Krishnamurti continued speaking in public lectures, group discussions and with concerned individuals around the world. In the early 1960s, he made the acquaintance of physicist David Bohm, whose philosophical and scientific concerns regarding the essence of the physical world, and the psychological and sociological state of mankind, found parallels in Krishnamurti's philosophy. The two men soon became close friends and started a common inquiry, in the form of personal dialogues–and occasionally in group discussions with other participants–that continued, periodically, over nearly two decades.[k] Several of these discussions were published in the form of books or as parts of books, and introduced a wider audience (among scientists) to Krishnamurti's ideas.[84] Although Krishnamurti's philosophy delved into fields as diverse as religious studies, education, psychology, physics, and consciousness studies, he was not then, nor since, well known in academic circles. Nevertheless, Krishnamurti met and held discussions with physicists Fritjof Capra and E. C. George Sudarshan, biologist Rupert Sheldrake, psychiatrist David Shainberg, as well as psychotherapists representing various theoretical orientations.[85] The long friendship with Bohm went through a rocky interval in later years, and although they overcame their differences and remained friends until Krishnamurti's death, the relationship did not regain its previous intensity.[citation needed][l][m]

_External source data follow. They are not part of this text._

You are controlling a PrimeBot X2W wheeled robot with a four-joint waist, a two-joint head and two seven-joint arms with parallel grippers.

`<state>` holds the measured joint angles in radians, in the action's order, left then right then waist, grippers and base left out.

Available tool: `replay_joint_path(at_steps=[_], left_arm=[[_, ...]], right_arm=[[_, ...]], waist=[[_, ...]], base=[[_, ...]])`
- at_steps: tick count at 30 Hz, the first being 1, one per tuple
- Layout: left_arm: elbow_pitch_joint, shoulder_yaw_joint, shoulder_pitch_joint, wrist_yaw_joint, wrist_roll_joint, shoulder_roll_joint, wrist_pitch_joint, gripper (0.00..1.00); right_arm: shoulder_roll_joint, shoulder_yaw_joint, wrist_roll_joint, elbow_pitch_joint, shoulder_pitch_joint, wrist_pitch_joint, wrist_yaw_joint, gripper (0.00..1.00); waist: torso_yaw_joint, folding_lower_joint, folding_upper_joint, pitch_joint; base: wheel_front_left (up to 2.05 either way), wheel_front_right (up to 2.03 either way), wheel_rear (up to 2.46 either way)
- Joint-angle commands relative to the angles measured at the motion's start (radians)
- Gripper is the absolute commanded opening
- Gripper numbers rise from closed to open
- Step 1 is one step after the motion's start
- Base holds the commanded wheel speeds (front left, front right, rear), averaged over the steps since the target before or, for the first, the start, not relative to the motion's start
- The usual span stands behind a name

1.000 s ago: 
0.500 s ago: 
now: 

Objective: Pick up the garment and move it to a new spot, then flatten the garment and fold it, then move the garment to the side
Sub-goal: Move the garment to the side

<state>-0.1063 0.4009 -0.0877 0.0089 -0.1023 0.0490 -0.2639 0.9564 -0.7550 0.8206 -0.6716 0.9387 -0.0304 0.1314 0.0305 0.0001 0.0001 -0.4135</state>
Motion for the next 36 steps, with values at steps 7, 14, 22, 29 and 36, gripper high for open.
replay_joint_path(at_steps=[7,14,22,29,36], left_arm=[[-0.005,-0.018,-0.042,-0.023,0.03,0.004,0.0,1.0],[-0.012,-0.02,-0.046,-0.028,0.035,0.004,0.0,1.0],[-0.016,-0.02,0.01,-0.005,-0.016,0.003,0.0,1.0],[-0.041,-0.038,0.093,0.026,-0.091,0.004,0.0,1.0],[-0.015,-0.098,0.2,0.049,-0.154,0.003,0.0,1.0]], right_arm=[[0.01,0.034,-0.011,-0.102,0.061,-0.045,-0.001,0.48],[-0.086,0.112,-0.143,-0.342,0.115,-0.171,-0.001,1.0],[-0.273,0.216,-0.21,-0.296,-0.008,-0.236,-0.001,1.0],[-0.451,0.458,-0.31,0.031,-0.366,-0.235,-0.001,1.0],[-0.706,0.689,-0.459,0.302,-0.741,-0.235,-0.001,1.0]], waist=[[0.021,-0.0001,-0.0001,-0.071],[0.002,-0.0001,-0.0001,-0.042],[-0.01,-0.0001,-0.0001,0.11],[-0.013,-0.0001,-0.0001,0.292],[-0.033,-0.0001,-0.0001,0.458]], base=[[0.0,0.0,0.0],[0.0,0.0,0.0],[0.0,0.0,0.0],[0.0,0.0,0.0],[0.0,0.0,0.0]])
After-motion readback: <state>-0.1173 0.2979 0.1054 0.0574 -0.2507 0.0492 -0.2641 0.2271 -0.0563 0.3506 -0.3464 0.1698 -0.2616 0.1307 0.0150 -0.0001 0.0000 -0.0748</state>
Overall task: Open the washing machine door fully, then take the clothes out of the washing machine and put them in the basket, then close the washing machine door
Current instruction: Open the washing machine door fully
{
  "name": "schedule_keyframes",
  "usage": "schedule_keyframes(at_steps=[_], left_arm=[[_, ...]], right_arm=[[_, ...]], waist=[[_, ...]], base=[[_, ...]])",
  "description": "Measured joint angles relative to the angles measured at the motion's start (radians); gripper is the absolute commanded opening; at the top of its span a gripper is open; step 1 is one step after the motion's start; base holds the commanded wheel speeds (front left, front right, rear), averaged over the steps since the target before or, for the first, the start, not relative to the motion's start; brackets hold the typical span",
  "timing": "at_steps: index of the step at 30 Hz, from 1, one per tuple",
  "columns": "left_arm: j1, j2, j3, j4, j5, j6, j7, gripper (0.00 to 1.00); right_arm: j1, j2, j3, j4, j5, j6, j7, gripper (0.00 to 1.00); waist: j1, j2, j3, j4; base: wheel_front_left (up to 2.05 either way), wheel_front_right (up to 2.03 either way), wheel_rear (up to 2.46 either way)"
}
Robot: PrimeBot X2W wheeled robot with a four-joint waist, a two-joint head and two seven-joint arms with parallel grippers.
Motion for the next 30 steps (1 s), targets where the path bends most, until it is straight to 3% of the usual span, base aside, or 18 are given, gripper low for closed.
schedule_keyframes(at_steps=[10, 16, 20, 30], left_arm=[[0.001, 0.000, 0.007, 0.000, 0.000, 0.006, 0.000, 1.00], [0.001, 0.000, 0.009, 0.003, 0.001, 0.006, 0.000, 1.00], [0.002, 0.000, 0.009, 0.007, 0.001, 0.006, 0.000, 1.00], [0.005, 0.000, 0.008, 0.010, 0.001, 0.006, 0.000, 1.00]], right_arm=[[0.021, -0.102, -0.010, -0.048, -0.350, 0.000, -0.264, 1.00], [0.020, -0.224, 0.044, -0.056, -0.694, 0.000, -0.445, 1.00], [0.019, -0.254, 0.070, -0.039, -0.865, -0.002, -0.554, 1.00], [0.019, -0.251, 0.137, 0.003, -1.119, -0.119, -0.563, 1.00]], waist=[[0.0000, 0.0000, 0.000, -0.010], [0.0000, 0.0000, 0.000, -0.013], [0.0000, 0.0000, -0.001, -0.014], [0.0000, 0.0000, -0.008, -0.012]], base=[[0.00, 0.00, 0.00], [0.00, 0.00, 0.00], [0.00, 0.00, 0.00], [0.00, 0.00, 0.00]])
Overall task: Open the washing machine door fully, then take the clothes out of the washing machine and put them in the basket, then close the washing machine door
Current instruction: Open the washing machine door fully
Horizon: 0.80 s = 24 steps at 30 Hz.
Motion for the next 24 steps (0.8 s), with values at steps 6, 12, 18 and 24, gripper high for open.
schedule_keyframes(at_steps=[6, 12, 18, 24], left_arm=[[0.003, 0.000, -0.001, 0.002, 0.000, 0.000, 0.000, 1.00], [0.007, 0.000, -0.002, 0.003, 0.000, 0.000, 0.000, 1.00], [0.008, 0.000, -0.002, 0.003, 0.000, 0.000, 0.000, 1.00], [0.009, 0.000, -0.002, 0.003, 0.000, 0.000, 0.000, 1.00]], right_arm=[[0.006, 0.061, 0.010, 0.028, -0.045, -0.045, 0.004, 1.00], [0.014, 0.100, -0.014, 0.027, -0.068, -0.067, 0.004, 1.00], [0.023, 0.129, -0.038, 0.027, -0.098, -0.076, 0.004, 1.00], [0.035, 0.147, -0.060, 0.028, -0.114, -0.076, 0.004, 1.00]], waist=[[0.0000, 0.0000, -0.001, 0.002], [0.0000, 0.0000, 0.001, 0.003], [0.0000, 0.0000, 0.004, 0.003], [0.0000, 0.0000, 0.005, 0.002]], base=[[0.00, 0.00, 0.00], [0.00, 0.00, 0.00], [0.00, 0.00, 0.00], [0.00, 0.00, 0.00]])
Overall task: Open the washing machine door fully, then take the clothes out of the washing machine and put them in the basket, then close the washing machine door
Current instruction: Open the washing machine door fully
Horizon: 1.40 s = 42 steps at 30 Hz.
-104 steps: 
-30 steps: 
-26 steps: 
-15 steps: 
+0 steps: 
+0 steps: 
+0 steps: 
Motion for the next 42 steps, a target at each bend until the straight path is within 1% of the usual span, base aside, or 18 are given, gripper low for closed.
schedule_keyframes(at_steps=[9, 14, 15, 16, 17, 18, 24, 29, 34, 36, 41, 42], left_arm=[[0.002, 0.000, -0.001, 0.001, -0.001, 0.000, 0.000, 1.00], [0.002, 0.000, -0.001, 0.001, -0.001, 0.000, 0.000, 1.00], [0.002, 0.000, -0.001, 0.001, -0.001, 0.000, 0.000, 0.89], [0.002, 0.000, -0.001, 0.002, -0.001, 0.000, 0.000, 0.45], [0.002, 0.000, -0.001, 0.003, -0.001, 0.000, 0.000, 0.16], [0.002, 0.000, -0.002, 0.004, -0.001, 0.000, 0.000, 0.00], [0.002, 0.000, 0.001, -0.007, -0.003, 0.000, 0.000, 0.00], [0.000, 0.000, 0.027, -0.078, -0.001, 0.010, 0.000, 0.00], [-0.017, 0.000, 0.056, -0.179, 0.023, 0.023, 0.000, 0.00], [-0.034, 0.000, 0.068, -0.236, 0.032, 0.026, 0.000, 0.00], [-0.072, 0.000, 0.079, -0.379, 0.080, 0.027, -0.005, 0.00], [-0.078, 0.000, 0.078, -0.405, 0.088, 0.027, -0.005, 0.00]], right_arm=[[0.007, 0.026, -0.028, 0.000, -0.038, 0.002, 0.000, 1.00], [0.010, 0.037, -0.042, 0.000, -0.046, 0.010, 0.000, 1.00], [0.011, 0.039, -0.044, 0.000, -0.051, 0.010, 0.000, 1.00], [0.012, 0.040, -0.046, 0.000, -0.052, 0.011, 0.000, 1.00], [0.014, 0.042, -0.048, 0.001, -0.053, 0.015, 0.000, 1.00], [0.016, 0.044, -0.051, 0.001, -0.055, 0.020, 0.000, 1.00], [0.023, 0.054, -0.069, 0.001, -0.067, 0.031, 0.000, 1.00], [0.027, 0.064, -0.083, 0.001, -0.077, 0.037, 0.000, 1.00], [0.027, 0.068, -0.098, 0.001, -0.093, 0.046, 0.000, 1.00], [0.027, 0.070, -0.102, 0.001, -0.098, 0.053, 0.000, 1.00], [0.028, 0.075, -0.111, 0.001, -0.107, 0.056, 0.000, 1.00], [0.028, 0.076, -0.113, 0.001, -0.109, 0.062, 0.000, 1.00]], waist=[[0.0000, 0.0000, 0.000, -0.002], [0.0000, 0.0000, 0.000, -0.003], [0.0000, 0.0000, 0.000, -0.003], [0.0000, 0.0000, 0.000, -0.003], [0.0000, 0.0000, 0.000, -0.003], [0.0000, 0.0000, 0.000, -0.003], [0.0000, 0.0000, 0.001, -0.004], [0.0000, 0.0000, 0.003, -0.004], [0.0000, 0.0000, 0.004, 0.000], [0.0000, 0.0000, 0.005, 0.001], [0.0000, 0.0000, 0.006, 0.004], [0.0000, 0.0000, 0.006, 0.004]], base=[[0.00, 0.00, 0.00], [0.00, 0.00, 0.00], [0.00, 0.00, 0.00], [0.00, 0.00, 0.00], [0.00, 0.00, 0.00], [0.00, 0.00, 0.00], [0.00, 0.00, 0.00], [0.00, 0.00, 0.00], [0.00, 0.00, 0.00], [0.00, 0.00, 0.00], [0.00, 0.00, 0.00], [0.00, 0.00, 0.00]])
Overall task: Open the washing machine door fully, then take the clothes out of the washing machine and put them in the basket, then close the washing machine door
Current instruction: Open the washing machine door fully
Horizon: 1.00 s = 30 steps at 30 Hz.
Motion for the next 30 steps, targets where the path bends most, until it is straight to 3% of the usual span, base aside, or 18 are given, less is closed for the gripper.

In the 1970s, Krishnamurti met several times with then Indian prime minister Indira Gandhi, with whom he had far ranging, and in some cases, very serious discussions. Jayakar considers his message in meetings with Indira Gandhi as a possible influence in the lifting of certain emergency measures Gandhi had imposed during periods of political turmoil.[86]

Meanwhile, Krishnamurti's once close relationship with the Rajagopals had deteriorated to the point where he took D. Rajagopal to court to recover donated property and funds as well as publication rights for his works, manuscripts, and personal correspondence, that were in Rajagopal's possession.[n] The litigation and ensuing cross complaints, which formally began in 1971, continued for many years. Much property and materials were returned to Krishnamurti during his lifetime; the parties to this case finally settled all other matters in 1986, shortly after his death.[o]

In 1984 and 1985, Krishnamurti spoke to an invited audience at the United Nations in New York, under the auspices of the Pacem in Terris Society chapter at the United Nations.[87] In October 1985, he visited India for the last time, holding a number of what came to be known as "farewell" talks and discussions between then and January 1986. These last talks included the fundamental questions he had been asking through the years, as well as newer concerns about advances in science and technology, and their effect on humankind. Krishnamurti had commented to friends that he did not wish to invite death, but was not sure how long his body would last (he had already lost considerable weight), and once he could no longer talk, he would have "no further purpose". In his final talk, on 4 January 1986, in Madras, he again invited the audience to examine with him the nature of inquiry, the effect of technology, the nature of life and meditation, and the nature of creation.[citation needed]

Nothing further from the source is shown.